医療保険の受取人は、基本的に変更不可です。指定代理請求人は変更できます。

死亡保険金は受取人によってかかる税金が違う

死亡保険金は受取人を誰に決めるかによって、保険金にかかる税金の種類が変わります。課税される税の種類は、「相続税」「所得税」「贈与税」です。それぞれの条件について以下にまとめました。
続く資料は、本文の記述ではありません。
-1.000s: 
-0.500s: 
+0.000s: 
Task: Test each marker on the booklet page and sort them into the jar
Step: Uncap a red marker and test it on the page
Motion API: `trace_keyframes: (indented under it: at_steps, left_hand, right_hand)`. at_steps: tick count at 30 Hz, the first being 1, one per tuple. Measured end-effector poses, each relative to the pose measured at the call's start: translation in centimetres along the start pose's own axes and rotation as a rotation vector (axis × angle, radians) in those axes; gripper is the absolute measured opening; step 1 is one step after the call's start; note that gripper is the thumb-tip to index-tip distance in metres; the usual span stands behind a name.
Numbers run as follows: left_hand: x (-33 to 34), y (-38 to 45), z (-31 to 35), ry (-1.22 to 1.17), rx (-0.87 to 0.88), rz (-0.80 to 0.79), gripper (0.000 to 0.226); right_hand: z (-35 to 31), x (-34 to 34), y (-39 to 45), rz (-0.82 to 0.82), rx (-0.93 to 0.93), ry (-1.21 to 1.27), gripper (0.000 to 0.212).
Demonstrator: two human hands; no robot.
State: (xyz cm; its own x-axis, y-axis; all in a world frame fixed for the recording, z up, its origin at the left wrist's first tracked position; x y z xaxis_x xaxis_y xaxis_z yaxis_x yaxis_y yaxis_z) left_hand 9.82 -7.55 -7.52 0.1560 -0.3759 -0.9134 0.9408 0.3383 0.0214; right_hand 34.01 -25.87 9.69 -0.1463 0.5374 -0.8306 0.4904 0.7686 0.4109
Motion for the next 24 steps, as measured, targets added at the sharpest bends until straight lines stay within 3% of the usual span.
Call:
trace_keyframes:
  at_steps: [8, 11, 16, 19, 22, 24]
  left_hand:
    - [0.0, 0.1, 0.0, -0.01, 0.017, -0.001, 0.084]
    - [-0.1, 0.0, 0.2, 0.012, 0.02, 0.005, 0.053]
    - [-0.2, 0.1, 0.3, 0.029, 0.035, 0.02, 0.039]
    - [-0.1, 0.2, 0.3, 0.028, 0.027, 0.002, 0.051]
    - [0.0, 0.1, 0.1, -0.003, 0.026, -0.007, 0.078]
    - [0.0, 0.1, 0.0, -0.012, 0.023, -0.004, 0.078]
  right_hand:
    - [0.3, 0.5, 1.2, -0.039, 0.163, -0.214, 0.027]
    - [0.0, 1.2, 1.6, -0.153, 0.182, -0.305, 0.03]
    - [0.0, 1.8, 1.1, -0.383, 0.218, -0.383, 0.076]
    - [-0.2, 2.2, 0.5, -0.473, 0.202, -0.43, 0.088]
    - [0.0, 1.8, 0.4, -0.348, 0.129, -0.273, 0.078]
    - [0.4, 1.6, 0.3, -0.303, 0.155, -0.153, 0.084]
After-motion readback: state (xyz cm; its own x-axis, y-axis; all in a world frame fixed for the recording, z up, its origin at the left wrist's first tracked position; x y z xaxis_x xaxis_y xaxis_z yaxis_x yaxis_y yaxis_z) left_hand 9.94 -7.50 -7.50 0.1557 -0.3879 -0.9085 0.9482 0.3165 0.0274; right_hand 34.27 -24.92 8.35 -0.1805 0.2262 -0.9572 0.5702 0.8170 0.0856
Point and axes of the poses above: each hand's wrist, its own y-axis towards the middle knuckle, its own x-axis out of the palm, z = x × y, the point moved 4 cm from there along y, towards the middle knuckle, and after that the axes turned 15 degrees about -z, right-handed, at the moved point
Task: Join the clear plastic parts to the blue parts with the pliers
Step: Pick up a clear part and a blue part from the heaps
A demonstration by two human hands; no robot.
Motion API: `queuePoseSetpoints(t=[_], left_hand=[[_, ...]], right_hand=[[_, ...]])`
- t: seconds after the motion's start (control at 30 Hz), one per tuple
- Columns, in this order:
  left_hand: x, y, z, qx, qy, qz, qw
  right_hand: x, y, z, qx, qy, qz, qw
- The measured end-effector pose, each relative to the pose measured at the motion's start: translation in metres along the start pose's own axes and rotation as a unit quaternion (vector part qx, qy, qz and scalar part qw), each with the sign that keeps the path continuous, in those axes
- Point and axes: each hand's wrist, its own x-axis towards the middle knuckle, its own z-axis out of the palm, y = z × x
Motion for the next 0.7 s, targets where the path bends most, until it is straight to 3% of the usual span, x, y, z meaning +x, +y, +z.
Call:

所得税|契約者と受取人が同じで、被保険者を配偶者や子にした場合

契約者と保険金の受取人が同じで、被保険者を配偶者や子などにした場合、「所得税」が発生します。なぜなら、本人が保険料を支払って保険金を受取るため、一時所得という扱いとなるのです。

【一時所得の算出方法】

総収入金額 – 収入を得るために支出した金額(注) – 特別控除額(最高50万円) = 一時所得の金額

(注) その収入を生じた行為をするため、または、その収入を生じた原因の発生に伴い、直接要した金額に限ります。

引用元:国税庁|一時所得

  • ・所得税が発生する場合の例
契約者 被保険者 保険金の受取人

相続税|契約者と被保険者が同じで受取人が違う場合

死亡保険金を受け取る場合に一番多いとされているのが相続税がかかるパターンです。契約者と被保険者が同じで、保険金の受取人が異なる場合は「相続税」がかかります。ただし、一定の金額が非課税となるため、差し引かれる税金が他の種類よりも少ないことがメリットとして挙げられるでしょう。ちなみに、相続人以外の人が保険金を受取ると、非課税対象外となるため注意が必要です。

【非課税限度額の算出方法】

500万円×法定相続人の数=非課税限度額

引用元:国税庁|相続税の課税対象になる死亡保険金

  • ・相続税が発生する場合の例
契約者 被保険者 保険金の受取人

贈与税|契約者・被保険者・受取人がそれぞれ違う場合

契約者と被保険者、受取人がそれぞれ異なる場合は「贈与税」がかかります。この場合、死亡保険金から基礎控除の110万円を差し引いた金額が贈与税の課税対象額となります。

【贈与税の課税対象となる金額の算出方法】
死亡保険金額-110万円(基礎控除額)=贈与税の課税対象となる額

参考:国税庁|贈与税の計算と税率(暦年課税)

  • ・贈与税が発生する場合の例
契約者 被保険者 保険金の受取人

相続税には非課税額が設定されているため、最も負担が少ないです。死亡保険金の受取人を決める際、税金の支払い負担を重視して決めるのであれば、契約者と被保険者が同一で受取人のみ別の人にするのがいいと言えます。

まとめ

医療保険の受取人は原則として被保険者本人と定められています。何らかの事情で被保険者が請求できない場合は指定代理請求人が請求できます。入院給付金や手術給付金などは非課税ですが、死亡保険金については税金がかかります。受取人を指定する時によく考えてみてください。